Processing text


An innocuous question from a colleague about what tools I use to process text got me thinking. I don’t have a hard and fast rule for when to preference one method over another; mostly it comes down to:

  • what type of text I’m dealing with
  • where the text is coming from
  • the urgency of the results
  • whether it needs to be reproduced or shared
  • what I feel like doing at the time!

In no particular order, I use these methods:

  • Manual processing, especially if it’s just a few lines or a small file. The law of diminishing returns long taught me that futzing around with a tool can take far longer.

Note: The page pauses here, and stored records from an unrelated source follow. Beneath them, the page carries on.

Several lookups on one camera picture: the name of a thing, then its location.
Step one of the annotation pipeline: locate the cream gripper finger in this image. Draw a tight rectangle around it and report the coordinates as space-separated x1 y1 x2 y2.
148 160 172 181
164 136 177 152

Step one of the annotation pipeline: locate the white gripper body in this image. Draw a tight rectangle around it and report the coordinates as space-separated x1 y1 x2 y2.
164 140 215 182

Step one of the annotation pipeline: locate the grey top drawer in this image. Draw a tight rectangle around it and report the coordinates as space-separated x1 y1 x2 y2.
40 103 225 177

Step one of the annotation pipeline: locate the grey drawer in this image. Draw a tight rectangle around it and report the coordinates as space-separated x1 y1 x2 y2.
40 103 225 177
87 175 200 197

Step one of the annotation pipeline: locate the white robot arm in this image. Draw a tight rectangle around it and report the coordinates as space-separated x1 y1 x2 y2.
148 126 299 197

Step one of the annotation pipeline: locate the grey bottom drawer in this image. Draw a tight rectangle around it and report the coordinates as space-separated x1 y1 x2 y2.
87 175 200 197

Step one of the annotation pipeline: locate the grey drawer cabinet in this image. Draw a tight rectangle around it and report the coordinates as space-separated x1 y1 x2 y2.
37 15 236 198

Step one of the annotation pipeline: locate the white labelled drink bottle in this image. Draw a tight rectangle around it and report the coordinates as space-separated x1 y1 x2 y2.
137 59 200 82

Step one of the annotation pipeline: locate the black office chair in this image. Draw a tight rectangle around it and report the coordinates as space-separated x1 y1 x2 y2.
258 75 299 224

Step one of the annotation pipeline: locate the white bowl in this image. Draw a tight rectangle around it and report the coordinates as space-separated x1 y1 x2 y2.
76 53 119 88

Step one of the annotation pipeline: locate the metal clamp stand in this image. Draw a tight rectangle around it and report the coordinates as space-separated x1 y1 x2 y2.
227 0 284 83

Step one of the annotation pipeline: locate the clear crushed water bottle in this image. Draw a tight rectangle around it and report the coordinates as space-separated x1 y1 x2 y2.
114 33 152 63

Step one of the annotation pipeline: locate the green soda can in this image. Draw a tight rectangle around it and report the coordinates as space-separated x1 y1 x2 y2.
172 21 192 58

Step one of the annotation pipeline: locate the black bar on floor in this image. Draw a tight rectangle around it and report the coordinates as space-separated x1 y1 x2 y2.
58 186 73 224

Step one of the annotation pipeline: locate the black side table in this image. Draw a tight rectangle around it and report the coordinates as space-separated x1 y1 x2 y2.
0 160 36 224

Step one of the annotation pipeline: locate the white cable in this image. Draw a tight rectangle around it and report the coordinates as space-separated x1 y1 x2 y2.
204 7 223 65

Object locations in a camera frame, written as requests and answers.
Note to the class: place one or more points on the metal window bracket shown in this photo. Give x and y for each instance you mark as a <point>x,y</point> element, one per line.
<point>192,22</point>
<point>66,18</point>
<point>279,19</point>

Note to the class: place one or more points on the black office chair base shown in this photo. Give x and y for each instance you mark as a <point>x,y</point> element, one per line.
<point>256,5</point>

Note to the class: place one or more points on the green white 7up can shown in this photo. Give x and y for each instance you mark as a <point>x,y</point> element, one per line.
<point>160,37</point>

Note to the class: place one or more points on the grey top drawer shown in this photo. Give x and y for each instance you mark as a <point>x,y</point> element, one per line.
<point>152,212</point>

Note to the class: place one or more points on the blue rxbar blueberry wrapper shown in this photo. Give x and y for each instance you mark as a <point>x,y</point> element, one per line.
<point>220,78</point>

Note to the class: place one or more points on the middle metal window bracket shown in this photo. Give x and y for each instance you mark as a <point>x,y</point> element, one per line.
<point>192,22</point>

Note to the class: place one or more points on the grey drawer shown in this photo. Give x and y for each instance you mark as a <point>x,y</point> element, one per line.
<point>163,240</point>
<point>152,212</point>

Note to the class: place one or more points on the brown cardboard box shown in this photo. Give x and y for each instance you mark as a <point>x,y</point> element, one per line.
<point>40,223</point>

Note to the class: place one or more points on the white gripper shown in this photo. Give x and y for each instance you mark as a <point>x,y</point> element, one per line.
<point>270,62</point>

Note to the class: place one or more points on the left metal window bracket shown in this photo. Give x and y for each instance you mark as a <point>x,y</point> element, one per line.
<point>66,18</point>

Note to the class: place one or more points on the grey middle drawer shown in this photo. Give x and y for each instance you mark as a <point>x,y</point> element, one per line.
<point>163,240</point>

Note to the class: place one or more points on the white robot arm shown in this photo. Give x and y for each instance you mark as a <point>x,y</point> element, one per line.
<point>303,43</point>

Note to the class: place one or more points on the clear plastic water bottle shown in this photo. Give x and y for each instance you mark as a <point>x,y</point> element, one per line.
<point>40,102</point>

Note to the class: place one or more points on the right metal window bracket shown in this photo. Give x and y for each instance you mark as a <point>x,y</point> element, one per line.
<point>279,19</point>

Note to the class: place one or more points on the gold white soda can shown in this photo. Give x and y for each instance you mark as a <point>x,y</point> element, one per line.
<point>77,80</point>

  • In a text editor, such as Vi(m) or perhaps Emacs in the future. This is especially useful for substitutions, or rearranging large blocks of text, or if the lines don’t have a structure you can easily parse or differentiate.

  • Shell scrips or inline Bourne or OpenBSD oksh, using awk, sed, tr, grep/ag, and pipes. I’ve been known to write cruddy, once-off XML parsers in them to process data, which you should never do.

  • LibreOffice spreadsheets. awk is brilliant for processing columns of data, but if you want to do some visual sorting and data selection, sometimes a spreadsheet really is easier. Exporting to csv is also a cinch.

  • SQLite3 databaes. They’re cheap to make and import data into, and then you’ve got standard(ish) SQL queries. I only started doing this recently, but for certain types of data it’s very quick.

  • Perl. I’ve told myself I need to learn Python or improve Ruby, but Perl hashes are stupendously useful and unreasonably flexible for mapping data structures and pulling out relevant information. Plus then I get XML, JSON, YAML, TOML, and other parsers for free.

What’s less clear is where one tool’s domain ends, and another begins. Sets on a Venn diagram would overlap more than not.